Copy all lines below that use the word "state".
Data to examine START
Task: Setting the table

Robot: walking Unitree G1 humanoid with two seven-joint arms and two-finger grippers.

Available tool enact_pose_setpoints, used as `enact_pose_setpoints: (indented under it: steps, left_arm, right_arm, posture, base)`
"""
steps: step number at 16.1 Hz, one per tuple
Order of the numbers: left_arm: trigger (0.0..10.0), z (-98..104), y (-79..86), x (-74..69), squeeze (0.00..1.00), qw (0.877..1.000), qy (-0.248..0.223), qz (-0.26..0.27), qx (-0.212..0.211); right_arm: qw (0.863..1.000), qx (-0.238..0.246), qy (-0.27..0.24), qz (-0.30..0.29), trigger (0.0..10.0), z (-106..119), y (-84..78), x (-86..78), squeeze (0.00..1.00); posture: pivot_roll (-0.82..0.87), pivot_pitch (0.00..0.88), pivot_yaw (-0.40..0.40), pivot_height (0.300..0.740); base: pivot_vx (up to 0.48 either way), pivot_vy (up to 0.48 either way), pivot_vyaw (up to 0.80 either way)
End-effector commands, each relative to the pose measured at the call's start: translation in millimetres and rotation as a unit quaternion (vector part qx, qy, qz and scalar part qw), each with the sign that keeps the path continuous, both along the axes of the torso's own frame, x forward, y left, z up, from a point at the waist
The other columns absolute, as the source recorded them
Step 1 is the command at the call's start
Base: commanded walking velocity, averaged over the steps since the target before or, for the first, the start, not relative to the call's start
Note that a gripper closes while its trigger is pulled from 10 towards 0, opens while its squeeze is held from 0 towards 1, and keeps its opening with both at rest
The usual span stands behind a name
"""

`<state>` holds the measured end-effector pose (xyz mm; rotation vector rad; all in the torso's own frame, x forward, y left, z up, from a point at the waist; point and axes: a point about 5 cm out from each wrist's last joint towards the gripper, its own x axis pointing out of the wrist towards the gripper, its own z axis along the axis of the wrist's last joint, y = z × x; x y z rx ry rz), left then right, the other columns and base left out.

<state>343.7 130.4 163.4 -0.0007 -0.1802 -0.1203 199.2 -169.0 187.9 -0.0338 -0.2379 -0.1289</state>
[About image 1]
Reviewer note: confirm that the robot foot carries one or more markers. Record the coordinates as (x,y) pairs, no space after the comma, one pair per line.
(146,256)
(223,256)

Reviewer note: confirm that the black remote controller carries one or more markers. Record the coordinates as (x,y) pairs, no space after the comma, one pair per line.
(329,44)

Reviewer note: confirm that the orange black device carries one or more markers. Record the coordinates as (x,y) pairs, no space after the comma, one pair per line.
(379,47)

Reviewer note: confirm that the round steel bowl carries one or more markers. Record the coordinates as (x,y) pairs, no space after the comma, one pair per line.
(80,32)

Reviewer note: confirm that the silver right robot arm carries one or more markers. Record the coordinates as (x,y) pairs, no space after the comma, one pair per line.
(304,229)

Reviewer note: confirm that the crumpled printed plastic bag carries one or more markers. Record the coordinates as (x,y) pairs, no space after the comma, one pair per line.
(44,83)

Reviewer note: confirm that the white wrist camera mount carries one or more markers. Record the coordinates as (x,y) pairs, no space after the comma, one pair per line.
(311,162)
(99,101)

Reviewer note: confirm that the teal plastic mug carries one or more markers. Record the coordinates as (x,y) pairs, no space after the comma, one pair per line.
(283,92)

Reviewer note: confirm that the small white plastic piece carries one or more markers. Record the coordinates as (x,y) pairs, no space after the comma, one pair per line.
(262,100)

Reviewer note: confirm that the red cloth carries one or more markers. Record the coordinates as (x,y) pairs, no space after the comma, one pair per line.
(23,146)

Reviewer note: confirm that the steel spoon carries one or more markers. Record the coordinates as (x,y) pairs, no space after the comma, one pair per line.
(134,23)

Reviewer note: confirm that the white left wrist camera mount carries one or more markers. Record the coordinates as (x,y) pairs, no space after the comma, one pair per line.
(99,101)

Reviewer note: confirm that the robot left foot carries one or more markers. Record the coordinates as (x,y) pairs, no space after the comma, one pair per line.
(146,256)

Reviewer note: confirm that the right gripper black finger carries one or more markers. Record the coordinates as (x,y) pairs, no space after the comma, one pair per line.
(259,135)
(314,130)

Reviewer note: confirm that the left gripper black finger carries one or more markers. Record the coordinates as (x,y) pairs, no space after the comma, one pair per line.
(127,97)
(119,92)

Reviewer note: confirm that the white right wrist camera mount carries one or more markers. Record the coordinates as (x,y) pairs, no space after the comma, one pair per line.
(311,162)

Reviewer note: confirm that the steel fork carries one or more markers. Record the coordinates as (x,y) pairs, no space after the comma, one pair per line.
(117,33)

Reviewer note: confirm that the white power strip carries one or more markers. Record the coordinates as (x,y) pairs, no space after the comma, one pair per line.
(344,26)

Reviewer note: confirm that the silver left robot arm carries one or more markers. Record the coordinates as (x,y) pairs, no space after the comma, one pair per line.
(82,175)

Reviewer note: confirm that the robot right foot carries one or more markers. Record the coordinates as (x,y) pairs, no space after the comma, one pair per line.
Data to examine END
** Response for this exercise **
`<state>` holds the measured end-effector pose (xyz mm; rotation vector rad; all in the torso's own frame, x forward, y left, z up, from a point at the waist; point and axes: a point about 5 cm out from each wrist's last joint towards the gripper, its own x axis pointing out of the wrist towards the gripper, its own z axis along the axis of the wrist's last joint, y = z × x; x y z rx ry rz), left then right, the other columns and base left out.
<state>343.7 130.4 163.4 -0.0007 -0.1802 -0.1203 199.2 -169.0 187.9 -0.0338 -0.2379 -0.1289</state>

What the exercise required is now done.